# Broccoli & Cheese Stuffed Chicken Breast



## RAYT721 (Jun 16, 2004)

*Broccoli & Cheese Stuffed Chicken Breast*

4 boneless chicken breasts
8 oz. broccoli florets
1 1/2 Tbl butter
1/4 cup chopped onions
1 Tbl. flour
1/4 cup milk
8 oz. shredded Cheddar cheese
melted butter
salt and pepper

Using a food mallet, flatten each chicken breast to 1/8" thick.  Set aside in the refrigerator.

Blanch broccoli in boiling water.  Drain well and chop coarsely.

Melt butter in a small skillet.  Add onions and cook until soft but not brown.  Add flour and cook over medium heat for 2 - 3 minutes.  Add milk and cook until thickened, stirring constantly.  Add broccoli and cheese, cook until cheese melts.  Set aside and let cool in the refrigerator.
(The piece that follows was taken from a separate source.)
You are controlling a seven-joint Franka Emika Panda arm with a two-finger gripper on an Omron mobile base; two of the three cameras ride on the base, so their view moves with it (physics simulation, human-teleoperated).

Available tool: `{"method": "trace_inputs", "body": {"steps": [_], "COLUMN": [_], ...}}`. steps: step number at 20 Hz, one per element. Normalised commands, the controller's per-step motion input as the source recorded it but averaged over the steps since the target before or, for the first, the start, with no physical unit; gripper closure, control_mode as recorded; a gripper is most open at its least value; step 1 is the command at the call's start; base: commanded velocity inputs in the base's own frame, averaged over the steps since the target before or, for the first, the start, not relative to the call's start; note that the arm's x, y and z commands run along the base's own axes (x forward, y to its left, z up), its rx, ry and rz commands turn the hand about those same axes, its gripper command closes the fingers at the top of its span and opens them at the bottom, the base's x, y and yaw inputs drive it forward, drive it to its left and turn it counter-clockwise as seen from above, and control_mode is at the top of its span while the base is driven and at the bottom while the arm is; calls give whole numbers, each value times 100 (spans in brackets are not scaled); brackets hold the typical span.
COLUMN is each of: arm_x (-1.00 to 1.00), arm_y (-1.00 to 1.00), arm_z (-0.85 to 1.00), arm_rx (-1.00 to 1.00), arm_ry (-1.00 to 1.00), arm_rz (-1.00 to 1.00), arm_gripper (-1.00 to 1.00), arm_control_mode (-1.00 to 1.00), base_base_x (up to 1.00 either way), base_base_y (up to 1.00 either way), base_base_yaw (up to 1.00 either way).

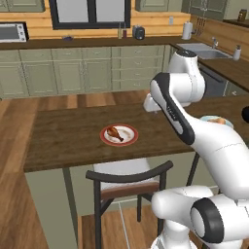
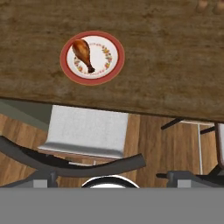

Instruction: Pick the chicken drumstick and squash from their plates and place them in the bowl. Then put the bowl in the fridge.

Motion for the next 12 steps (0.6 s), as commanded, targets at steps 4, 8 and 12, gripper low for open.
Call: {"method": "trace_inputs", "body": {"steps": [4, 8, 12], "arm_x": [0, 2, 61], "arm_y": [0, 0, 19], "arm_z": [0, 0, 0], "arm_rx": [0, 0, 0], "arm_ry": [0, 1, 12], "arm_rz": [0, 0, 0], "arm_gripper": [-100, -100, -100], "arm_control_mode": [100, -100, -100], "base_base_x": [58, 4, 0], "base_base_y": [27, 0, 0], "base_base_yaw": [0, 0, 0]}}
Place each chicken breast on a flat surface.  Place 1/4 of the cooled broccoli and cheese mixture in the center of each.  Fold each end of the breast over the center.
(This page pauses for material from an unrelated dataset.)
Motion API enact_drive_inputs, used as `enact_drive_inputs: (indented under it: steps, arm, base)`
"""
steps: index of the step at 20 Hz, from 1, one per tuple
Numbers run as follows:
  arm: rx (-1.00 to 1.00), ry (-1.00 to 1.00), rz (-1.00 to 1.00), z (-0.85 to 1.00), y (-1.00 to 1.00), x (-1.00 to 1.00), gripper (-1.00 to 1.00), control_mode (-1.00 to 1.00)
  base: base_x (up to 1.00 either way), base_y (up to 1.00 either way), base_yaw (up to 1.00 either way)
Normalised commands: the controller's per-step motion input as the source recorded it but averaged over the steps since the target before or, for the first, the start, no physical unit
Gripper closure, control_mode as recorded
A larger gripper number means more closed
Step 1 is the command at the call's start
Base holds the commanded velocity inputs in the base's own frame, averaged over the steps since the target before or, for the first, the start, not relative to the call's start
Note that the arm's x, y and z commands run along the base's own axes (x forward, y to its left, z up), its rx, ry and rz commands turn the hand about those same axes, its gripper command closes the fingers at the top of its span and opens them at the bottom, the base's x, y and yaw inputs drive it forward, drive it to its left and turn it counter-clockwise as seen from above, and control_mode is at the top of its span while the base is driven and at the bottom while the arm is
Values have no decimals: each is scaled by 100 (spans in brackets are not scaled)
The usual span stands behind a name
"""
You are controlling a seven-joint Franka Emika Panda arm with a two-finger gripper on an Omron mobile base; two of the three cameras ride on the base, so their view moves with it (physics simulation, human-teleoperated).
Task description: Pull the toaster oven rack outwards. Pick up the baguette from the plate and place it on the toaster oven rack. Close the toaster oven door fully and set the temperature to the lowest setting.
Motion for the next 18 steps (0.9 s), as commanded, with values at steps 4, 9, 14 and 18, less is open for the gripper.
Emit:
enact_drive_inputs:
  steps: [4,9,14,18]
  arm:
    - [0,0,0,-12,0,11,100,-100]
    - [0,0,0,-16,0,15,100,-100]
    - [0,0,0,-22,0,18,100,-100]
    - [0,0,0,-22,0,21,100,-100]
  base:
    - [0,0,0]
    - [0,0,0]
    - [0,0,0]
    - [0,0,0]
Place seam side down in a well greased baking pan.  Brush with melted butter and sprinkle with salt and pepper.  Refrigerate until ready to bake.
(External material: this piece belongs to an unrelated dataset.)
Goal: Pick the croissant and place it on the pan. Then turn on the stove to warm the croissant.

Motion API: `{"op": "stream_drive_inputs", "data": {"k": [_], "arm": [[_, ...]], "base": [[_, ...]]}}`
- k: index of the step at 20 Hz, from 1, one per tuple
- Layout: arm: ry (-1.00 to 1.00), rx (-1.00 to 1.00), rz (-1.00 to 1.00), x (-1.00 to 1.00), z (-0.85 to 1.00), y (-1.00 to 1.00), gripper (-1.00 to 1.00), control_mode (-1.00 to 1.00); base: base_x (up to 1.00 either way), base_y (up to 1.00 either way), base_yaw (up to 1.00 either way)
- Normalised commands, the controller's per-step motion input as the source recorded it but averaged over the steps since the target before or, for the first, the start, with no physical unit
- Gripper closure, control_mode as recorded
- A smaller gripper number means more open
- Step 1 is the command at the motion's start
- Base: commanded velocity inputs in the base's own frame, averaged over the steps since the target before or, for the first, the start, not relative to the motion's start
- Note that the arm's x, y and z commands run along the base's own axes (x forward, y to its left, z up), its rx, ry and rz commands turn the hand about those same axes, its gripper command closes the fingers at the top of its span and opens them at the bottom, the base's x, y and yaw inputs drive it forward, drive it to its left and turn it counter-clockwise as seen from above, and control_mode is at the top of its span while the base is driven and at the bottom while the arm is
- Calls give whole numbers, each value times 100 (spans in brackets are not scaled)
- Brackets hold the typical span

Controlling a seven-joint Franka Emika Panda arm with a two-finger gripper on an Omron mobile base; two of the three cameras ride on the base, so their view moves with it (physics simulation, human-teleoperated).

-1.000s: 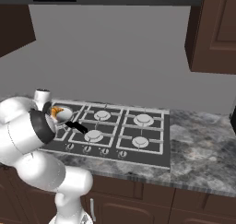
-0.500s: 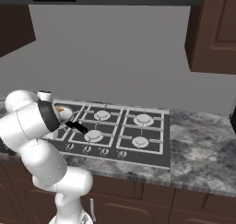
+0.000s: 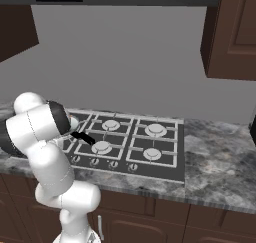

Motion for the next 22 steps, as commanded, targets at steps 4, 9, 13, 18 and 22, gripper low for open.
{"op": "stream_drive_inputs", "data": {"k": [4, 9, 13, 18, 22], "arm": [[1, 0, 0, 6, -18, 6, -100, -100], [1, 0, 0, 0, -17, 0, 100, -100], [0, 0, 0, 0, -31, 0, 100, -100], [2, 0, 0, -3, -32, 0, 100, -100], [3, 0, 0, -12, -32, -7, 100, -100]], "base": [[0, 0, 0], [0, 0, 0], [0, 0, 0], [0, 0, 0], [0, 0, 0]]}}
Preheat oven to 350 degrees.  Bake chicken for about 20 minutes.

Makes four servings.


----------



## SierraCook (Jan 23, 2005)

The one thing I like about this recipe is that I have all the ingredients.  I may have to make this recipe this week to help use up all that chicken I have in the freezer.


----------